Wednesday, January 21, 2009

The Vanishing Point


I started reading my grandfather's published papers a few weeks ago, while on at my parents' house on vacation. I never met my grandfather, who died of cancer before I was born. All I knew of him was a portrait, a sparsely-lit photograph, that hung in the hallway of what was once his and my grandmother's apartment. He stood at an angle to the camera, holding a lit cigarette in a cigarette holder, hands gloved; he exuded a cosmopolitan, European elegance.

My grandparents had come to the US just after the Nazi Anschluss -- a close call. Both of my grandparents had been trained as psychiatrists, and my grandfather began practicing as a Freudian psychoanalyst at some point after his arrival in the States. I knew little of his work, but enough about Freudian thought to prepare myself for deep disagreements between my grandfather's ideas and my own. I figured I could place him within historical context and treat the experience as an intellectural curiosity.

I wasn't prepared for two things.
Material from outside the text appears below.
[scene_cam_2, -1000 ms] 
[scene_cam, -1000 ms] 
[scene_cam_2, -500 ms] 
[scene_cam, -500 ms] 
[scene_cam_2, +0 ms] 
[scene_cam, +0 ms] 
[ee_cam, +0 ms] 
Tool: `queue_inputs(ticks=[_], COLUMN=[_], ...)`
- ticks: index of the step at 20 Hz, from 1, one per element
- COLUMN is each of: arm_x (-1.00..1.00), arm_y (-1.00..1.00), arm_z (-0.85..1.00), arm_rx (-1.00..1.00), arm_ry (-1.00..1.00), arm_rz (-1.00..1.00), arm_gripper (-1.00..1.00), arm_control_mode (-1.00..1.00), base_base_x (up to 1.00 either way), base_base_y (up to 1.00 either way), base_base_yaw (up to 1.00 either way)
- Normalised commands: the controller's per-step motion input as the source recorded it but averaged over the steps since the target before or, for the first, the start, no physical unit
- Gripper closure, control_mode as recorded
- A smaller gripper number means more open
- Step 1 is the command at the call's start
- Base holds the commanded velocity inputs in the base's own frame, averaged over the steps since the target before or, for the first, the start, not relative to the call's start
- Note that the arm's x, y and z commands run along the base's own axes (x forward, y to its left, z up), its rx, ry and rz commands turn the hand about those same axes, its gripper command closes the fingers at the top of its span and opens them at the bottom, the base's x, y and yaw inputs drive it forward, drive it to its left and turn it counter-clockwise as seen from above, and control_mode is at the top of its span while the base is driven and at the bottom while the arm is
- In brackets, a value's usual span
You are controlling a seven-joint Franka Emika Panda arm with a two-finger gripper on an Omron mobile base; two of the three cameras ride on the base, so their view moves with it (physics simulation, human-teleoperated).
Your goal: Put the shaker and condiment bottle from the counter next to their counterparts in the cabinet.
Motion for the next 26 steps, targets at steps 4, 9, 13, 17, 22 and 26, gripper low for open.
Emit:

One: that not only would the papers he authored about female sexuality (see, for example, this) be outdated and mysogynistic, but that they would carry such bizarre, visually graphic descriptions of female sexuality that I would have to stop reading for fear of never enjoying sex or romance again. It makes for an interesting aside, however, to note the dedications on each of the papers. My grandfather had gathered together copies of all his published work into a boxed collection to give to my grandmother. And each graphic, mysogynistic paper was inscribed affectionately in dainty script to the love of his life. Apparently he was able to separate his love for his wife into one compartment, and his biopsychosocial reading of female sexuality into another.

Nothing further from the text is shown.